Dès la première ligne de sa Brève histoire du temps Stephen Hawkin nous rappelle que nous menons notre vie quotidienne sans rien comprendre au monde qui est le notre. La conscience d’un réseau d’action technique qui englobe le monde ne doit pas être banalisée. Elle appelle à développer une réflexion écologique en ce sens que lui donne Gilbert Hottois : «Bien au delà des faciles nostalgies et retours à la nature absolument irréalistes, l’écologie constitue la prise de conscience de plus en plus lucide et organisée de cette nouvelle perception du monde. Tel est le sens philosophique profond de l’écologie : «le monde en entrant dans le champ de notre action technique entre en même temps dans celui de notre responsabilité.» Les œuvres qui ont pour ambition de se situer dans cette responsabilité retrouvent consistance et se détachent de la pluie d’images.

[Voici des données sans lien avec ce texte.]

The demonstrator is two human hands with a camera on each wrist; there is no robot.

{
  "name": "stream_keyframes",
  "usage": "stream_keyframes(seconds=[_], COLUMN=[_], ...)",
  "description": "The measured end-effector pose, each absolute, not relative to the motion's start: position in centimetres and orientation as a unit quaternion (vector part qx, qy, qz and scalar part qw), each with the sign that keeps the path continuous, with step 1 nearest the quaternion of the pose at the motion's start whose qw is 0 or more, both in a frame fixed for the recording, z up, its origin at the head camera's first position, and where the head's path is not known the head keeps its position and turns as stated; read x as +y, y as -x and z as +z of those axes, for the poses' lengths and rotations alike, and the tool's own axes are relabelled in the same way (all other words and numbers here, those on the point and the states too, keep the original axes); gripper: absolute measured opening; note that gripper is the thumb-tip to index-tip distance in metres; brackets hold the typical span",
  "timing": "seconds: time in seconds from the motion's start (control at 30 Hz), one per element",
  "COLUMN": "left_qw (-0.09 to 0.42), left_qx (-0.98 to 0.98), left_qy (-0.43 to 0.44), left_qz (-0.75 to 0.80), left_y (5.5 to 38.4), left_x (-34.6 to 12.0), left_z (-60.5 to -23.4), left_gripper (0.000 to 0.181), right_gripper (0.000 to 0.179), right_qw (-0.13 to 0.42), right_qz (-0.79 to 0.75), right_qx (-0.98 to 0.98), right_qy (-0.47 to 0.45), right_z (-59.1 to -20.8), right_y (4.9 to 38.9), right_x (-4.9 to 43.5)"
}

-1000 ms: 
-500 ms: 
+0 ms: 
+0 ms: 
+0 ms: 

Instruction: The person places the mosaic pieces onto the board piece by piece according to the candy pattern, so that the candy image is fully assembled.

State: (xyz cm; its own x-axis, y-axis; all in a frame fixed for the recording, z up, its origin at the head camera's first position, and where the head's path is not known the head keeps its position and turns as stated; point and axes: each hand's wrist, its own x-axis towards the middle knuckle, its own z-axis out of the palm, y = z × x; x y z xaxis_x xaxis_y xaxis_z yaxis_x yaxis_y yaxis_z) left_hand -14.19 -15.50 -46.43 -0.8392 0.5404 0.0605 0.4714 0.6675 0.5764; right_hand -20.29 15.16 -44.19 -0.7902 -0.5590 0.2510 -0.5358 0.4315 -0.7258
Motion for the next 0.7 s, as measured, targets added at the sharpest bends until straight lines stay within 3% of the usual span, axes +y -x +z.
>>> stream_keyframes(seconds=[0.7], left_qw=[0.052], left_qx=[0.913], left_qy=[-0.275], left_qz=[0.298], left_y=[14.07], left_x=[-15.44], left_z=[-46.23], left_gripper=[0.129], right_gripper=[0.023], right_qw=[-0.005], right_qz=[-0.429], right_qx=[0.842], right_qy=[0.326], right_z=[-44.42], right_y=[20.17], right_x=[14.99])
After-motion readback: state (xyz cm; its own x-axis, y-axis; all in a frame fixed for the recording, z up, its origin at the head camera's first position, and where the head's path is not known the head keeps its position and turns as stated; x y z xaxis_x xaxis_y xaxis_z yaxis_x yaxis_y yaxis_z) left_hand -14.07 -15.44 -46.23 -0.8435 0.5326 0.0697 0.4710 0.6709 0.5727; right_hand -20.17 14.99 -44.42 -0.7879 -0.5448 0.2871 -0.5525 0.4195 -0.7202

Ce sens philosophique de l’écologie concerne l’ensemble de la plage sociale, c’est pourquoi les œuvres qui s’y réfèrent devraient trouver place dans les espaces communs de la société : la ville, les médias, bien avant celui des musées. Un art en milieu public qui ne devrait plus être confondu avec un art privé transplanté en milieu public comme le remarque James Wine : trop peu d’artistes semblent capables de se détacher de leur formalisme, ils s’embourbent dans des exercices de formes ou de volumes ou de structure et ne savent réaliser que leurs autoportraits. Quel meilleur remède opposer à cela que d’oublier l’artiste au profit de l’œuvre, au profit de ce que Flaubert nommait Poétique insciente : chaque œuvre a sa poétique spéciales en vertu de laquelle elle est faite et elle subsiste. Ou Francis Ponge, en arrivant à être partisan d’une technique par poème, et Roland Barthes proposant une science ou un art de l’unique et du non répétable : une Mathesis singularis.